▶ SOURCE INFORMATION:
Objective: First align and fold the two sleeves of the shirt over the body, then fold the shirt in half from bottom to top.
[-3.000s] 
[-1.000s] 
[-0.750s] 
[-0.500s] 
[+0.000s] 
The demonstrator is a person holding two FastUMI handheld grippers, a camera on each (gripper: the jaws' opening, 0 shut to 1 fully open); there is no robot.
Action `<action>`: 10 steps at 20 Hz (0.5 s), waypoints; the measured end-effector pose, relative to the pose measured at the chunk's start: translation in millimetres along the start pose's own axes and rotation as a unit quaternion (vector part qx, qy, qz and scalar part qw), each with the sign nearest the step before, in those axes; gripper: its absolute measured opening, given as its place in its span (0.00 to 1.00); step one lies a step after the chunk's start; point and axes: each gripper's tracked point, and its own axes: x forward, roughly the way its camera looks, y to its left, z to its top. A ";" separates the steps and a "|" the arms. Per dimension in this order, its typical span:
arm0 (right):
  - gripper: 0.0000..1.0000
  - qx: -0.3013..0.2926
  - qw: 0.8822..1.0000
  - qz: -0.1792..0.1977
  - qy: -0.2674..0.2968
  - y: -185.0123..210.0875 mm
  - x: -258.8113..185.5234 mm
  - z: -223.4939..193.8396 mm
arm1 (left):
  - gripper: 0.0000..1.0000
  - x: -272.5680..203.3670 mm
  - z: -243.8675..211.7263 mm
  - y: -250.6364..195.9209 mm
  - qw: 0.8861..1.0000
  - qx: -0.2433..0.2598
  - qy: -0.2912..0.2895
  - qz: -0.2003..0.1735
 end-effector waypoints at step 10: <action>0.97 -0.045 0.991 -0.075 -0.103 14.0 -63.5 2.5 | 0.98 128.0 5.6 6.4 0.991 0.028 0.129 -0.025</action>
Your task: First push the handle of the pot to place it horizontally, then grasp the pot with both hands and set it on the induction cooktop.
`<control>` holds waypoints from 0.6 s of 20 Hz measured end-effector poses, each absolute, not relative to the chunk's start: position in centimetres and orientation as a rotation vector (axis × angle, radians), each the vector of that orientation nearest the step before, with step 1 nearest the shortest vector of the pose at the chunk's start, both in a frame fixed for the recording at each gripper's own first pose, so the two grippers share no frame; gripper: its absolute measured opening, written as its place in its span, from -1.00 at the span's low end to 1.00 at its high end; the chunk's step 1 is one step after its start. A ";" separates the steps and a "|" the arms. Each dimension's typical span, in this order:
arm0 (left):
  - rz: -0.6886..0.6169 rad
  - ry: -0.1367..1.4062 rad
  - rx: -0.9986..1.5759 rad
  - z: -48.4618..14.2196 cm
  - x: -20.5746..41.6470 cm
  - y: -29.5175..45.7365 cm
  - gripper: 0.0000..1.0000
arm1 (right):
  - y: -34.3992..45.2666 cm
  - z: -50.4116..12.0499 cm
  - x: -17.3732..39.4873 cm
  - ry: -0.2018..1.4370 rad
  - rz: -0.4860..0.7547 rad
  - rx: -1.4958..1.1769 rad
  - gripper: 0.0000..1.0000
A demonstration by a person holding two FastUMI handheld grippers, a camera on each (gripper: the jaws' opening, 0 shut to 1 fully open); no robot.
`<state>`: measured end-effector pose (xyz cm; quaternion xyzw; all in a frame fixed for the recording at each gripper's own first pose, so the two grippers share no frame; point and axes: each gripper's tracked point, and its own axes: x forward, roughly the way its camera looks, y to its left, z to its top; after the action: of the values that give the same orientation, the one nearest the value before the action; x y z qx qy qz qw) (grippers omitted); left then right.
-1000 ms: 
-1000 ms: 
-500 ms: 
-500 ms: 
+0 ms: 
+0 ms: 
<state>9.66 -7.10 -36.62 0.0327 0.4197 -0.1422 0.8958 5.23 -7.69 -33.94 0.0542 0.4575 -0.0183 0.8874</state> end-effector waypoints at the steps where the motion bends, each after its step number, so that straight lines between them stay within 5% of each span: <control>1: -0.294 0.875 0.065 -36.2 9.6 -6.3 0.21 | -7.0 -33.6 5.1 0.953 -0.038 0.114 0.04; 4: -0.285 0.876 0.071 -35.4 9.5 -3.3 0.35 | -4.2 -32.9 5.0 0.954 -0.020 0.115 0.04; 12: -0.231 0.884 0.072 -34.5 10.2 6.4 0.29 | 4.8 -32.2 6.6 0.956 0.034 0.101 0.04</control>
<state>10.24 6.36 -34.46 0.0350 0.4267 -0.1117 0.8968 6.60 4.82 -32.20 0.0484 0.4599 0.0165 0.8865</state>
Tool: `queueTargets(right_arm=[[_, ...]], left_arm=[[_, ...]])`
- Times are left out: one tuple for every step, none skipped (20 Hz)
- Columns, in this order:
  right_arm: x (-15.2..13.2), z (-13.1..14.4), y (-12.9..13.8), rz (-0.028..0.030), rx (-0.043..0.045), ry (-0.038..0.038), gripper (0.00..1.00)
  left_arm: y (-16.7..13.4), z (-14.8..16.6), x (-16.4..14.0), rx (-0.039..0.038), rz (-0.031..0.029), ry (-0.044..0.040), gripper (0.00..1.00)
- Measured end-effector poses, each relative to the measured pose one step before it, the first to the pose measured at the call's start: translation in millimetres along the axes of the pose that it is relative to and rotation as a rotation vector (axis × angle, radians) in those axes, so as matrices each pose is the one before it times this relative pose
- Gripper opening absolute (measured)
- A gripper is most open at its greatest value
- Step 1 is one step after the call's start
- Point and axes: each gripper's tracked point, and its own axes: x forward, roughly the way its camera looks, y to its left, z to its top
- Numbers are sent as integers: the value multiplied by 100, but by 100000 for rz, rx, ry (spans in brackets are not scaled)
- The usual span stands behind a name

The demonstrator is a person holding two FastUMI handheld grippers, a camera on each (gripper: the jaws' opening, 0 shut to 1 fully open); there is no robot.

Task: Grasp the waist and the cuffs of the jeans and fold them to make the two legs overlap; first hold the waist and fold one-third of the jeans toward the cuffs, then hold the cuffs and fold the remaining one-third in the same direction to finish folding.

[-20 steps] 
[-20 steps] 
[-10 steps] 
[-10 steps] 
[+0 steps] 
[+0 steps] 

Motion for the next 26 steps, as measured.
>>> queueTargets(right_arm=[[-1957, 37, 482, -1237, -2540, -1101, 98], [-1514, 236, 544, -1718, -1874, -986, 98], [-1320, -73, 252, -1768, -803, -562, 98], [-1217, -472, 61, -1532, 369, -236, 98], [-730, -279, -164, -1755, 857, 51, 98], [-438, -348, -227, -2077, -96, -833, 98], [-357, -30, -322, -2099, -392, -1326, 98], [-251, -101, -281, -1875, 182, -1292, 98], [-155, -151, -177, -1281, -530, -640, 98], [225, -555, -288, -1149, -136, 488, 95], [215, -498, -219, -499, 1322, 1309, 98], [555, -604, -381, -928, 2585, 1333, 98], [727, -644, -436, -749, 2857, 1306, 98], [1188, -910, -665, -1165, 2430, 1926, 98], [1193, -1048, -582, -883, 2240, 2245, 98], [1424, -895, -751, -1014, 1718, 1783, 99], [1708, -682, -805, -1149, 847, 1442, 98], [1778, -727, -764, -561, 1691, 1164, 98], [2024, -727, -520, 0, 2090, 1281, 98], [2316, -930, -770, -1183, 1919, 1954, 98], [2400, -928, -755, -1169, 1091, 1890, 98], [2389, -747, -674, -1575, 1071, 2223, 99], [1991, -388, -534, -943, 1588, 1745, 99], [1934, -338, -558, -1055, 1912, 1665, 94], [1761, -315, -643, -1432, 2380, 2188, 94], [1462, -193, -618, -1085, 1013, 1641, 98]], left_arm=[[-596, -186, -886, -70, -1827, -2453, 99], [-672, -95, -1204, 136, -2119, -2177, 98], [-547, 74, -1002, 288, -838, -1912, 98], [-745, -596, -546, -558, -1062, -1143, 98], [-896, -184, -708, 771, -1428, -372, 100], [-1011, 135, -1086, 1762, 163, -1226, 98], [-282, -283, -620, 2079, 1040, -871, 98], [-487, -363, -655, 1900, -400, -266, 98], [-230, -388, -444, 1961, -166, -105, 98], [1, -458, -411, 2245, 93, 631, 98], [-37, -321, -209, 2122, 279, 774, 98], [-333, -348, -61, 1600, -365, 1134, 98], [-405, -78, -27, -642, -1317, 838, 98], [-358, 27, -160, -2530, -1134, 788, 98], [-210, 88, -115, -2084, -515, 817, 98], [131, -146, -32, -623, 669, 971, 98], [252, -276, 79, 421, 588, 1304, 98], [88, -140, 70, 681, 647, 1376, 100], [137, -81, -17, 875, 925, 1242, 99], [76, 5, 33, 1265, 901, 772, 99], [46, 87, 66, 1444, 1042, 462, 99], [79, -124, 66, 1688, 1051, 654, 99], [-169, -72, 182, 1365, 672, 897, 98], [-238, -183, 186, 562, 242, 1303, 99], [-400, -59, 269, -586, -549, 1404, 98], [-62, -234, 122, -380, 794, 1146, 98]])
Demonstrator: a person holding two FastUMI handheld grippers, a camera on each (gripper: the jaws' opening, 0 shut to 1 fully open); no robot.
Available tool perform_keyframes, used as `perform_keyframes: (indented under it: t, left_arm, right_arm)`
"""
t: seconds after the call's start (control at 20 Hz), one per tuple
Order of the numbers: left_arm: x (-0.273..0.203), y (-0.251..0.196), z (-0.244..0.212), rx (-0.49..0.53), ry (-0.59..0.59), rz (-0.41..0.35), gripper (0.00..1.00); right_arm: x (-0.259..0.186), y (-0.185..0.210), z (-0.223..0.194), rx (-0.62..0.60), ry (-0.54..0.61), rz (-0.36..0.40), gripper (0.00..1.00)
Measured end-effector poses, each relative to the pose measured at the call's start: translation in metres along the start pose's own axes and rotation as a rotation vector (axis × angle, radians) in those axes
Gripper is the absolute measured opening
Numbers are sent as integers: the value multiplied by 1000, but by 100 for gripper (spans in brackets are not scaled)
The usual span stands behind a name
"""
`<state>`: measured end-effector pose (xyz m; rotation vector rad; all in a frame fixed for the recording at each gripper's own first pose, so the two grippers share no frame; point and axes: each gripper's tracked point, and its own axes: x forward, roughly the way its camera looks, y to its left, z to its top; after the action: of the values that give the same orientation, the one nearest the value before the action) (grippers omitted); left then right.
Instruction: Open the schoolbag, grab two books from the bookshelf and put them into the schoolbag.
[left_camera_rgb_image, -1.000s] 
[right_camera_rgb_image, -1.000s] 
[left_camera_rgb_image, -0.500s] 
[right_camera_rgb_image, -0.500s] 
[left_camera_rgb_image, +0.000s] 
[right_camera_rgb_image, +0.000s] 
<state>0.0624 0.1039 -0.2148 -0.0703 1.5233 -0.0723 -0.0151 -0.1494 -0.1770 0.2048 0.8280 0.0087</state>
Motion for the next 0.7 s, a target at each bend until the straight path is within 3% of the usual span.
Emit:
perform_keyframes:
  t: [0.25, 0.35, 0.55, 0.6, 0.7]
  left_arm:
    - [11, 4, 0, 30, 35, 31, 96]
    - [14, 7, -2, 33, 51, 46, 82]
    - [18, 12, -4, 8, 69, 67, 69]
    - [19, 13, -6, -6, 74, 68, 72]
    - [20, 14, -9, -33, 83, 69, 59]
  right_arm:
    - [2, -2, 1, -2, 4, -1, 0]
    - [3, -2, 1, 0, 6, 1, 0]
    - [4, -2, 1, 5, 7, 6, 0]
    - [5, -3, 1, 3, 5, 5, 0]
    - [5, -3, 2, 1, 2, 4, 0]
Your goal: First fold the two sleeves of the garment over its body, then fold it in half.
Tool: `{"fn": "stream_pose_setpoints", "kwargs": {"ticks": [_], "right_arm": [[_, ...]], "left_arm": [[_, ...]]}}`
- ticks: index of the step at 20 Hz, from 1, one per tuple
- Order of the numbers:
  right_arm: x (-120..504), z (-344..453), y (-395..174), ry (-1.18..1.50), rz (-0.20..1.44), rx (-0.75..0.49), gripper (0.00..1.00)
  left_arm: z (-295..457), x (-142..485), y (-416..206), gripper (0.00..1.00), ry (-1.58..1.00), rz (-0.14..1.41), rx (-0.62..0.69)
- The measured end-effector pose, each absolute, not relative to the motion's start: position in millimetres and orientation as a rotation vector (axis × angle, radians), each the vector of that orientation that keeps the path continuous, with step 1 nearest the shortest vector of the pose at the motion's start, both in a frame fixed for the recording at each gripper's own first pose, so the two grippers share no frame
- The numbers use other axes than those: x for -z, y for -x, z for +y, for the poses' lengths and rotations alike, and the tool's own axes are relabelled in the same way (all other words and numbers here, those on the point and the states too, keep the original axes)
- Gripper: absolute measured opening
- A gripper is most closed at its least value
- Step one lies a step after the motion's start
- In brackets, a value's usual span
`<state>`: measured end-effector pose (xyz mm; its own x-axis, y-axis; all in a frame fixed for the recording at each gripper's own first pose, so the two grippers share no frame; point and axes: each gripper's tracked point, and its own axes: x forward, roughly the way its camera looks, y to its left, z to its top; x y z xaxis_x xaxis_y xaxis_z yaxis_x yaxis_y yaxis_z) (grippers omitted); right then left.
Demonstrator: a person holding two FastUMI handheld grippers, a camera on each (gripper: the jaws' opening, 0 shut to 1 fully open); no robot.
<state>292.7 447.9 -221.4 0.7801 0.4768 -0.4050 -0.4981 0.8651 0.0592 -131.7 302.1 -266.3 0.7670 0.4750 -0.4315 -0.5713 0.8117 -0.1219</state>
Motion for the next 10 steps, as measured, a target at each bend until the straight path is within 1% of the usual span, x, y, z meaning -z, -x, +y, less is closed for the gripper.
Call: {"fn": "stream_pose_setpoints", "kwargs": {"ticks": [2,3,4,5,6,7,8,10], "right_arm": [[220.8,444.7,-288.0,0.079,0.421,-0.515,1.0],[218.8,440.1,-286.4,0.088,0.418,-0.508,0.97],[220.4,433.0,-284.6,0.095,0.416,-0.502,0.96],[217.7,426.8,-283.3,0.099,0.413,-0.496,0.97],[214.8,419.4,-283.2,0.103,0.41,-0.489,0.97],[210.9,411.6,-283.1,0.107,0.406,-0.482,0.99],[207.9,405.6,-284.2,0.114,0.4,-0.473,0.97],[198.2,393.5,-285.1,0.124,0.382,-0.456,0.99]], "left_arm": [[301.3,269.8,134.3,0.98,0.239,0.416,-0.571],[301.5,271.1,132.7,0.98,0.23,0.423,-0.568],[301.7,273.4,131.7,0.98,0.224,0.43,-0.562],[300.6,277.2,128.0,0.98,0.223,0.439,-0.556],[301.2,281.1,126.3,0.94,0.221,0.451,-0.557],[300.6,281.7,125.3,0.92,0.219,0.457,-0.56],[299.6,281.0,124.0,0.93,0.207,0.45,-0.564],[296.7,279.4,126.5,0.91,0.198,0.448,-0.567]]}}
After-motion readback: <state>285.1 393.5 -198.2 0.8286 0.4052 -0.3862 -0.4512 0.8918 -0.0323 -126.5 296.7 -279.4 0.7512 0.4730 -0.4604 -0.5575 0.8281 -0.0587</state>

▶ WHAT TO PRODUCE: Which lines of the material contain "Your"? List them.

▶ RESULT OF THE TASK:
Your task: First push the handle of the pot to place it horizontally, then grasp the pot with both hands and set it on the induction cooktop.
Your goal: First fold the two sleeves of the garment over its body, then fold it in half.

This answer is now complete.